Skin cancer removal should be performed by a dermatologic surgeon and board-certified dermatologist. The tumor must be fully removed to prevent a chance of recurrence. Depending on the location, size, nature and type of skin cancer, the doctor will make a diagnosis and prepare a treatment plan for removal of the tumor.
Surgery for skin cancer is a common procedure. If the tumor is small and uncomplicated, a local anesthetic may be used. For larger tumors will need an operation.
Types of Surgical Removal for Cancerous Skin Tissue and Tumors:
- Curettage and Electrosurgery
- Mohs Micrographic Surgery
- Wide Local Excision (To Remove Melanoma Mostly)
- Skin Grafting
- Lymph Node Removal in cases of metastasis
If you or a loved one has been diagnosed with a type of skin cancer including but not limited to basal cell, squamous cell, melanoma or other deadlier forms of skin cancer, consult with one of skin cancer surgeons and dermatologists regarding the best course of treatment for you.
If you are an individual who notices new growths of moles frequently due to natural disposition, genetics or even sun exposure, it is important to keep an eye on such developments on your skin. Even old moles that were once examined by a dermatologist, should be re-examined annually for changes in shape, size, texture and elevation.
While moles themselves result from the growth of pigment cells called melanocytes which grow in clusters. Common moles are typically 5 mm wide in a round or oval shape, and have a smooth surface. Common moles can evolve into cancerous moles called melanoma. Melanoma is a serious type of skin cancer. Individuals with over 50 moles are at increased risk for developing this type of cancer.
Things to Watch Out For
If your mole changes in color, size, texture, height or the skin’s surface becomes dry or scaly, you should let your doctor know. If the mole becomes hardened or lumpy, starts to itch or bleeds or oozes, those are also warning signs of an evolving mole.
Dysplastic Nevus is a Mole that Looks Different from a Common One
If your mole is larger than 5 mm, and is a mixture of various colors including pink and dark brown you should have your dermatologist examine your skin. This type of mole is called dysplastic nevus.
In the event, your evaluation or examination lead your doctor to assess that the mole should be removed, a biopsy will be performed.

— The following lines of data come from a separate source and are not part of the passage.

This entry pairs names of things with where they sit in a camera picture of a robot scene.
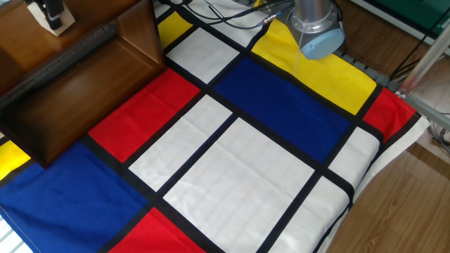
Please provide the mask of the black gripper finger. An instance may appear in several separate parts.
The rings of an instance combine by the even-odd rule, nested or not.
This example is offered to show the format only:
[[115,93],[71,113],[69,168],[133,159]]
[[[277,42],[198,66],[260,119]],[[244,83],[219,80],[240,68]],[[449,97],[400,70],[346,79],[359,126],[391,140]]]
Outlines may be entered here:
[[63,24],[60,15],[64,11],[63,0],[41,0],[46,20],[52,30],[60,28]]

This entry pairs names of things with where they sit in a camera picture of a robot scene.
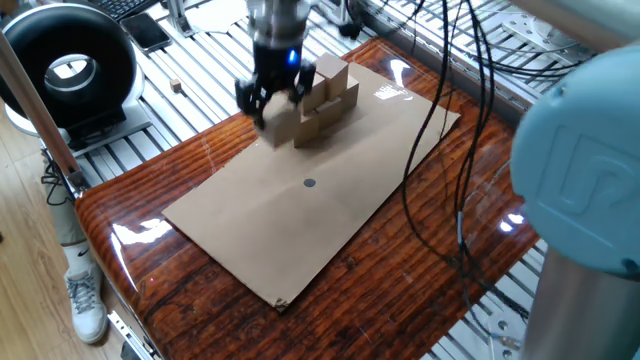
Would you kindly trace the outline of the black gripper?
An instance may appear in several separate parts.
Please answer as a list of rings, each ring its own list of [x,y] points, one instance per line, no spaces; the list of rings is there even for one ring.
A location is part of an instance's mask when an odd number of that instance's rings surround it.
[[[294,103],[298,104],[311,92],[316,65],[302,60],[301,53],[301,43],[284,48],[253,44],[254,75],[237,79],[235,92],[238,108],[253,119],[258,130],[266,128],[263,111],[270,93],[294,89]]]

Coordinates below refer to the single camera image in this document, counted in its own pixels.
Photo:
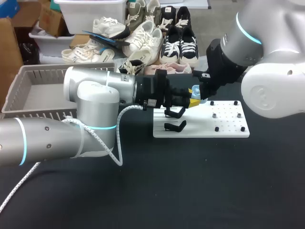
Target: label sticker
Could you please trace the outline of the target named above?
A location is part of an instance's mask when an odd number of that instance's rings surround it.
[[[165,13],[171,13],[172,8],[171,7],[165,7]]]
[[[73,62],[75,62],[78,59],[78,57],[77,56],[73,56],[71,59],[72,59]]]
[[[157,104],[157,100],[155,100],[155,99],[148,99],[147,106],[155,107],[156,104]]]

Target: white plastic bin
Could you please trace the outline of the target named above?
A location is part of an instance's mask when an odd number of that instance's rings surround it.
[[[114,18],[124,23],[126,0],[54,0],[59,4],[69,33],[92,32],[93,20],[101,17]]]
[[[41,36],[37,33],[39,30],[32,30],[29,33],[29,37],[33,38],[37,43],[40,52],[44,56],[57,56],[61,57],[61,51],[64,49],[69,49],[71,41],[74,36],[71,37],[53,37],[53,36]]]

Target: black table surface
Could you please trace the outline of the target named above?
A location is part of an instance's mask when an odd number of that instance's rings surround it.
[[[211,99],[242,101],[240,84]],[[304,229],[305,116],[267,119],[242,103],[246,139],[157,139],[152,111],[129,111],[122,167],[109,156],[43,162],[0,228]],[[32,165],[0,168],[0,202]]]

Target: black and white sneaker
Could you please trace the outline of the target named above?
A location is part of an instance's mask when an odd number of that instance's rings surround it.
[[[191,25],[191,14],[186,6],[182,6],[177,13],[177,24],[176,26],[183,30],[185,27],[192,27]]]
[[[185,27],[182,31],[180,41],[180,64],[189,64],[192,68],[198,64],[198,44],[197,39],[190,27]]]
[[[151,58],[152,54],[148,49],[137,50],[118,68],[117,72],[137,75],[148,64]]]
[[[173,6],[167,6],[161,8],[161,19],[158,28],[162,33],[167,33],[168,29],[176,23],[176,8]]]
[[[171,26],[164,38],[160,52],[160,62],[179,63],[180,56],[180,31],[176,26]]]

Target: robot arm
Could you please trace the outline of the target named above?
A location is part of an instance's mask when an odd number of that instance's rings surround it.
[[[203,82],[201,98],[237,81],[254,65],[242,81],[251,110],[268,118],[304,112],[304,12],[303,0],[249,0],[232,29],[207,49],[209,69],[196,73]],[[202,77],[207,73],[210,78]]]

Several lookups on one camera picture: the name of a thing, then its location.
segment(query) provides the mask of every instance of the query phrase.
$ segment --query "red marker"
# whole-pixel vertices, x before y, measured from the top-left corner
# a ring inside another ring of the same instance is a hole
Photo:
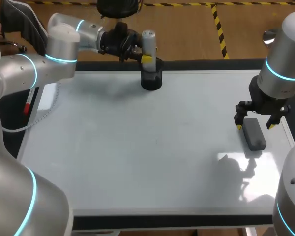
[[[23,113],[26,116],[29,114],[30,104],[31,104],[31,101],[33,100],[34,93],[35,93],[35,88],[31,88],[30,91],[29,91],[28,99],[26,100],[26,104],[25,104],[25,107],[24,107],[24,110],[23,110]]]

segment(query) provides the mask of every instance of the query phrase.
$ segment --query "yellow black caution tape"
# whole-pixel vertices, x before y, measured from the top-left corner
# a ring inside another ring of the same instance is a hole
[[[214,16],[215,25],[216,25],[216,28],[217,28],[218,38],[220,40],[220,47],[221,47],[221,51],[222,51],[222,54],[223,54],[223,58],[224,59],[229,59],[230,57],[228,56],[228,53],[226,51],[226,44],[225,44],[224,34],[223,34],[220,18],[218,18],[218,15],[217,15],[216,5],[212,5],[211,8],[212,8],[213,16]]]
[[[38,5],[75,5],[75,6],[96,6],[94,2],[71,2],[71,1],[27,1],[27,4]],[[195,2],[195,3],[144,3],[144,6],[212,6],[212,5],[295,5],[295,2]]]

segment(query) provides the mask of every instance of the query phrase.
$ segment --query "white cable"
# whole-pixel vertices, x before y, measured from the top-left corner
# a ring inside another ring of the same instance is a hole
[[[56,103],[57,103],[57,100],[58,100],[59,93],[60,93],[60,86],[61,86],[61,83],[58,83],[57,84],[57,87],[56,87],[56,94],[55,94],[53,103],[52,103],[50,109],[42,117],[38,118],[37,120],[35,120],[31,124],[28,124],[27,126],[25,126],[23,128],[19,128],[19,129],[6,129],[6,128],[2,127],[2,130],[4,132],[7,132],[7,133],[18,133],[18,132],[27,130],[28,128],[31,128],[34,125],[37,125],[38,123],[40,123],[44,118],[46,118],[54,110],[54,108],[56,106]]]

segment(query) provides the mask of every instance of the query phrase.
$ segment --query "black eraser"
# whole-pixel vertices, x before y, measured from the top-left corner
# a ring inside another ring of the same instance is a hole
[[[251,151],[262,151],[266,148],[266,140],[257,118],[244,119],[242,131]]]

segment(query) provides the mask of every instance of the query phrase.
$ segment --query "wooden floor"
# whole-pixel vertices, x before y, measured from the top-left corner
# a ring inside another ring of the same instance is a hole
[[[94,2],[76,0],[76,2]],[[194,0],[145,0],[145,3],[188,3]],[[36,5],[31,7],[46,26],[53,13],[60,12],[88,21],[107,25],[95,7],[70,5]],[[294,5],[218,5],[217,13],[224,32],[225,44],[231,59],[264,58],[268,49],[262,42],[264,31],[279,27],[283,19],[295,10]],[[208,6],[144,6],[142,11],[124,19],[136,31],[156,32],[158,56],[163,60],[223,59],[212,10]],[[23,41],[19,33],[8,38],[34,49]],[[81,52],[80,61],[117,60],[116,57]],[[262,235],[264,228],[258,229]],[[122,232],[121,236],[191,236],[194,231]],[[239,236],[237,229],[199,230],[198,236]]]

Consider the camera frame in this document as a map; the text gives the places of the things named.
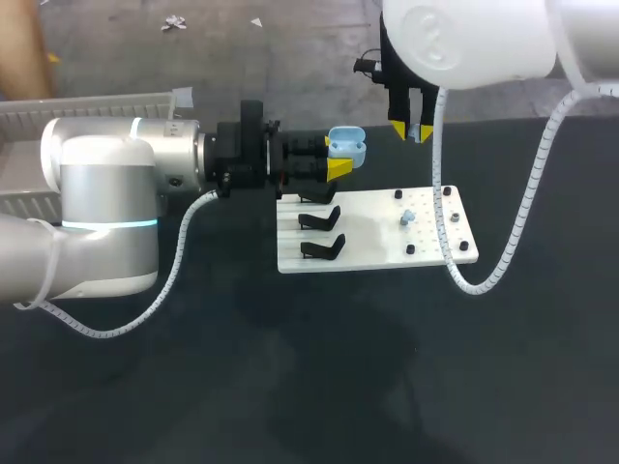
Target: end effector
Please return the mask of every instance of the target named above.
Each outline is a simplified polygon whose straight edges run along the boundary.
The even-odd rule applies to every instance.
[[[424,143],[433,132],[434,107],[439,88],[412,72],[399,58],[389,39],[383,15],[380,16],[380,61],[358,59],[353,71],[365,73],[375,84],[384,85],[389,91],[389,121],[402,140],[414,138]],[[419,122],[411,122],[411,89],[421,91],[422,114]]]

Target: paper debris
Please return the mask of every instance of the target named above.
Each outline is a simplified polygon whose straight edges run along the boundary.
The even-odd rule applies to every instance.
[[[49,52],[47,53],[47,60],[49,61],[49,63],[54,63],[54,64],[58,64],[60,63],[60,58],[58,58],[54,53]]]
[[[162,26],[162,31],[169,31],[170,29],[176,27],[177,29],[187,29],[187,24],[185,24],[185,19],[182,16],[177,16],[173,14],[172,16],[168,16],[165,19],[165,25]]]
[[[176,97],[177,108],[193,108],[193,87],[182,87],[172,89],[172,94]]]

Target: black mat
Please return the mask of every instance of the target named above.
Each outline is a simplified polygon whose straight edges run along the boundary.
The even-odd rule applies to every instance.
[[[543,125],[446,129],[474,281],[505,244]],[[617,128],[566,124],[513,266],[484,297],[444,269],[279,275],[263,192],[198,214],[173,293],[135,333],[93,341],[2,308],[2,462],[616,463]],[[429,184],[429,145],[388,128],[368,145],[342,189]],[[161,224],[163,276],[178,223]],[[112,328],[156,293],[62,306]]]

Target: white board
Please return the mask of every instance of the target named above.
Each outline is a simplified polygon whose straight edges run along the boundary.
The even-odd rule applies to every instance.
[[[395,189],[338,192],[330,205],[301,203],[299,195],[285,195],[278,201],[278,267],[283,274],[331,273],[377,269],[440,266],[445,261],[438,244],[434,220],[432,188],[402,188],[402,198],[395,199]],[[299,214],[328,218],[339,205],[341,216],[331,232],[301,230]],[[407,226],[400,224],[406,210],[416,216]],[[456,263],[475,263],[479,251],[466,218],[457,188],[443,196],[447,235]],[[458,222],[451,222],[453,213]],[[304,259],[301,242],[330,247],[339,234],[346,245],[335,261]],[[469,249],[460,251],[462,241]],[[415,253],[406,253],[408,245]]]

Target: blue object
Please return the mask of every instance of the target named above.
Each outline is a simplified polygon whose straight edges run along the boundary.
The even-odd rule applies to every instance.
[[[412,222],[413,220],[415,220],[415,214],[410,210],[406,210],[399,220],[399,223],[401,225],[408,225],[408,222]]]
[[[366,132],[357,127],[339,126],[329,130],[329,158],[353,160],[353,167],[361,167],[368,147]]]

Sun exposure can create and expand the development of cancerous cells. Since the sun’s UV light causes damage to the skin and eyes, there are warning signs to be on the lookout for. Click here to learn more about skin cancer, the removal methods, the types of cancer cells and more.
Sun exposure can cause benign tumors. If you notice freckles, yellow discoloration, pigmentation that is botchy or patchy, or dilated blood vessels under the skin, you may want to be seen by a board-certified dermatologist. Skin lesions can also develop in various forms prior to turning into full blown skin cancer. Such precancerous skin lesions include actinic keratosis which is typically found on the face, ears, scalp, arms and legs.